The difference is that we use a t-table to determine the corresponding probability. The probabilities in the t-table vary with the number of cases in the dataset, so that they approach the probabilities in the Z-table as the number of cases approaches 30, so there's no "lurch" as you switch from one table to the other at 30. Note that you do not have to memorize these formulas. There are functions in R that will calculate these tests for you. I will show them later on.

Those are the two tests to use for parametric fits: distributions that are normal with a sample size greater than 30, normally distributed but with sample size less than 30, or a sample size large enough to assume it is normally distributed even with a different underlying distribution.

If we have data that is nonparametric, we need to apply tests which do not make assumptions about its distribution. There are several nonparametric tests available. I will only be going over two popular ones in this lesson.

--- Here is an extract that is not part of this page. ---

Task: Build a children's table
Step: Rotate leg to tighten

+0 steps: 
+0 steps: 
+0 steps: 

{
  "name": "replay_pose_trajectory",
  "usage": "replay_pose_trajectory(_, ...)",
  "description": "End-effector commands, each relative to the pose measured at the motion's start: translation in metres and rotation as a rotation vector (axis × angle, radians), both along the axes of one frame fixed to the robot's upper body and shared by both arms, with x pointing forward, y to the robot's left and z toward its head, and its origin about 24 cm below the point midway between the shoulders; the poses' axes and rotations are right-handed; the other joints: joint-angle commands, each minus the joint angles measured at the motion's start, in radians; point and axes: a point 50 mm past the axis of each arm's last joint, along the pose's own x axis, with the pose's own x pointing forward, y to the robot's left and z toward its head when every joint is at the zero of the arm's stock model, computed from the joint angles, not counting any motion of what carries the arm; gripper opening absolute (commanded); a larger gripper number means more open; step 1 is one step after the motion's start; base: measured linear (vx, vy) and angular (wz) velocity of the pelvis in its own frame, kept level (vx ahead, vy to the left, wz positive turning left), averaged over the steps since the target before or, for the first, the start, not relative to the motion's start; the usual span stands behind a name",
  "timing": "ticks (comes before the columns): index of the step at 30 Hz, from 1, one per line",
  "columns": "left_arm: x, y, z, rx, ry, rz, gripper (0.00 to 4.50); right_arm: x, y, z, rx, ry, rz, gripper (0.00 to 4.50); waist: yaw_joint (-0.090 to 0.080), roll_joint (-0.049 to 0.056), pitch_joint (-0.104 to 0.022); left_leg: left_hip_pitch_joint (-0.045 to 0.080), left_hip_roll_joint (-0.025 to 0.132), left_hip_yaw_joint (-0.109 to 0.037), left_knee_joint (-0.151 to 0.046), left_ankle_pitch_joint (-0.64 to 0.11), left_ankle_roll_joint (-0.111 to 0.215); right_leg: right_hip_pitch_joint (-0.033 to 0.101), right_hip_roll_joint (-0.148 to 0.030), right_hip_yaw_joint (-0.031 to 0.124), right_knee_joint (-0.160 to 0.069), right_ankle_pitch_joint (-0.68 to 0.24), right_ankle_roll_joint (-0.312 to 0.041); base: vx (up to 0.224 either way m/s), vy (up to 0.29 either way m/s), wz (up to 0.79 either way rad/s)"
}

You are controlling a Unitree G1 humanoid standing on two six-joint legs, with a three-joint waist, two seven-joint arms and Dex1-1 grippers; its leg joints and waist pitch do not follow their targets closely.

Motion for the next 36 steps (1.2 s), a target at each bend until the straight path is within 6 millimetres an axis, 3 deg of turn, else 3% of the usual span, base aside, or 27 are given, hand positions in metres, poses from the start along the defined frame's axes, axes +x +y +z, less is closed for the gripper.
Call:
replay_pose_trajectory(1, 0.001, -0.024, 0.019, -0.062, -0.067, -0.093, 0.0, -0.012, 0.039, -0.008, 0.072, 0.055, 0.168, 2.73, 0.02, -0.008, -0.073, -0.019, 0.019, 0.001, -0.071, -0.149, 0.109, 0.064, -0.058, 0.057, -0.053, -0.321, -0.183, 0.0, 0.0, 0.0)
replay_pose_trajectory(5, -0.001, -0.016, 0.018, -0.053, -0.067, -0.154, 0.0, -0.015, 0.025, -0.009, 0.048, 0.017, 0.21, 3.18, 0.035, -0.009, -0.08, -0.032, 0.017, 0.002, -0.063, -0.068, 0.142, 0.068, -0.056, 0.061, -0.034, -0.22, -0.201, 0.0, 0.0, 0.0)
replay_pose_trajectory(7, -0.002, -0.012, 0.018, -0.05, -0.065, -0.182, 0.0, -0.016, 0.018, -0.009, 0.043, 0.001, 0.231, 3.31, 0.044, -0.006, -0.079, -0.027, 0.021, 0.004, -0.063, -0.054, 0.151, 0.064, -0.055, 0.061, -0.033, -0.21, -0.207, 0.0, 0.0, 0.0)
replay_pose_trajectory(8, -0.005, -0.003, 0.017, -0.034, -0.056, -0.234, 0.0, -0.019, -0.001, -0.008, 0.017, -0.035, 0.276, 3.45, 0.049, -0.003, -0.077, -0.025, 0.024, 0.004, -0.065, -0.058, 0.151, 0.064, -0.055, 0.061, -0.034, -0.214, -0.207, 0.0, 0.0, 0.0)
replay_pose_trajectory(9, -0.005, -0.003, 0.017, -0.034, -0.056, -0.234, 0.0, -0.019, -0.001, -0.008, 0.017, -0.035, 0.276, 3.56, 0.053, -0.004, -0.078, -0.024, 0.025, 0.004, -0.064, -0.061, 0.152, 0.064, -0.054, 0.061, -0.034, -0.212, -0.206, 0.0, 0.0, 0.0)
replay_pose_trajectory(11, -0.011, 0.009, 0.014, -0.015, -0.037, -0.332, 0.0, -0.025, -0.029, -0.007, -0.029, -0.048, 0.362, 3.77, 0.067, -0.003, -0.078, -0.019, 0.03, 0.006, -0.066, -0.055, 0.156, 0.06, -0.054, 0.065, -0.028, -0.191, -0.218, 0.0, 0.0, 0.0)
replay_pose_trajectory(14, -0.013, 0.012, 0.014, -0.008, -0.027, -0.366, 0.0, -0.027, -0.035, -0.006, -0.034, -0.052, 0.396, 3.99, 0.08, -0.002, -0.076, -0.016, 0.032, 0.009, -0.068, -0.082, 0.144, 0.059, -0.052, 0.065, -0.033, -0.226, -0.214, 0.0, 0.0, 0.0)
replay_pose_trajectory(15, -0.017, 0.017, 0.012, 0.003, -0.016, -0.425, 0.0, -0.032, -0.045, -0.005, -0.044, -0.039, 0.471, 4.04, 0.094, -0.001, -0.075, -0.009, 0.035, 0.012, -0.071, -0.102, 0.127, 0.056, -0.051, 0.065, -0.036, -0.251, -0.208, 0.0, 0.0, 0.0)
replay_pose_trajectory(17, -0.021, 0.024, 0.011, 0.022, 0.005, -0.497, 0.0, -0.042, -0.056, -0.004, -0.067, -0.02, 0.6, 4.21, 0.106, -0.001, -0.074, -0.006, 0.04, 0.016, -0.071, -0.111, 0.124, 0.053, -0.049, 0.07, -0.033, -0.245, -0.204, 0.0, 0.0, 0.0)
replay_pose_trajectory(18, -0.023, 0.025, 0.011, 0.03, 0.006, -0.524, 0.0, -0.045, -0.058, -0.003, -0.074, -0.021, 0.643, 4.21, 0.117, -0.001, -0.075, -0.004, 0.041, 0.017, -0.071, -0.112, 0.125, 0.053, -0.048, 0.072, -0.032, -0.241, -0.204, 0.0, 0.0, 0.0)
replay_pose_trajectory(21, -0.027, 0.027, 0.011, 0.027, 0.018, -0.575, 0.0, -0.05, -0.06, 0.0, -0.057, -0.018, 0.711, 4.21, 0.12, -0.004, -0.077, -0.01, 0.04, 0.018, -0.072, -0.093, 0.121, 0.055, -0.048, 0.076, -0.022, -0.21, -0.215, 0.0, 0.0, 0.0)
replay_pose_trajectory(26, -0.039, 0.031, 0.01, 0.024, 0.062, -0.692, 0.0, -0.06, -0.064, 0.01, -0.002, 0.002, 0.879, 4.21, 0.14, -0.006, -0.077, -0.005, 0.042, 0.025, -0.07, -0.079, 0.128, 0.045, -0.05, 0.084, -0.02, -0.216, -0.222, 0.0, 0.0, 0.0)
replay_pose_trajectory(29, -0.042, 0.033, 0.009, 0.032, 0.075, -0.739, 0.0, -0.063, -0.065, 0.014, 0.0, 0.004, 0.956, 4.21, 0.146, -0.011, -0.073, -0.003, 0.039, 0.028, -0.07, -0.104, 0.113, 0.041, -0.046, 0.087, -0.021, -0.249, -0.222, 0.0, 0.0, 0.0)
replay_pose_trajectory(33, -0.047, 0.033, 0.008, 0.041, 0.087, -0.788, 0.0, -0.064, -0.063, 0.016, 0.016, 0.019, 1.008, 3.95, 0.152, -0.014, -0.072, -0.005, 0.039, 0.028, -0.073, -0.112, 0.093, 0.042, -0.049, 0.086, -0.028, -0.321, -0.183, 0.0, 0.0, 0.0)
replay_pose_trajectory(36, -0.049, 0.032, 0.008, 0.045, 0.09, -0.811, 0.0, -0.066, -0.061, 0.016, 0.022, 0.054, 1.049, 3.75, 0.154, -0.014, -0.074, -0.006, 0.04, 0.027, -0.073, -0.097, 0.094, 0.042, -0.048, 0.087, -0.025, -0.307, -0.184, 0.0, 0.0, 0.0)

The first is the Sign Test, S=, which makes no assumption about symmetry of the data, meaning that if your data are skewed you can still use this test. One thing that is different from the tests above: the hypothesis is in terms of the median (η) instead of the mean (μ):

• Two Sided:
  $$\begin{array}{l}{H}_0:\eta ={\eta }_o\\ H_1:\eta \ne {\eta }_o\end{array}$$
• Upper Tailed:
  $$\begin{array}{l}{H}_0:\eta \le {\eta }_o\\ H_1:\eta >{\eta }_o\end{array}$$
• Lower Tailed:
  $$\begin{array}{l}{H}_0:\eta \ge {\eta }_o\\ H_1:\eta <{\eta }_o\end{array}$$

The other popular nonparametric test is the Wilcoxon statistic. This statistic assumes a symmetric distribution - but it can be non-normal. Again, the hypothesis is written in terms of the median (same as above). There are functions in R which I will show later on that will calculate these test statistics for you. Below is another interactive flow chart that shows you one way to pick your test statistic. Again, a static view is available [11]. 

Level of Significance

The next step in the hypothesis testing procedure is to pick a level of significance, alpha (α). Alpha describes the probability that we are rejecting a null hypothesis that is actually true, which is sometimes called a "false positive". Statisticians call this a type I error. We want to minimize this probability of a type I error. To do that, we want to set a relatively small value for alpha, increasing our confidence in the results. You must choose alpha before calculating the test statistics because it determines the threshold of the test statistic beyond which you reject the null hypothesis! The exact value is up to you. Consider the dataset you are using, the problem you are trying to solve, and the amount of confidence you require in your result, or how comfortable you are with the potential of a type I error. The choice depends on the cost, to you, of falsely rejecting the null hypothesis. Two traditional choices for alpha are 0.05 or 0.01, a 5% and 1% probability, respectively, of having a type I error. We would describe this as being 95% or 99% confident in our result.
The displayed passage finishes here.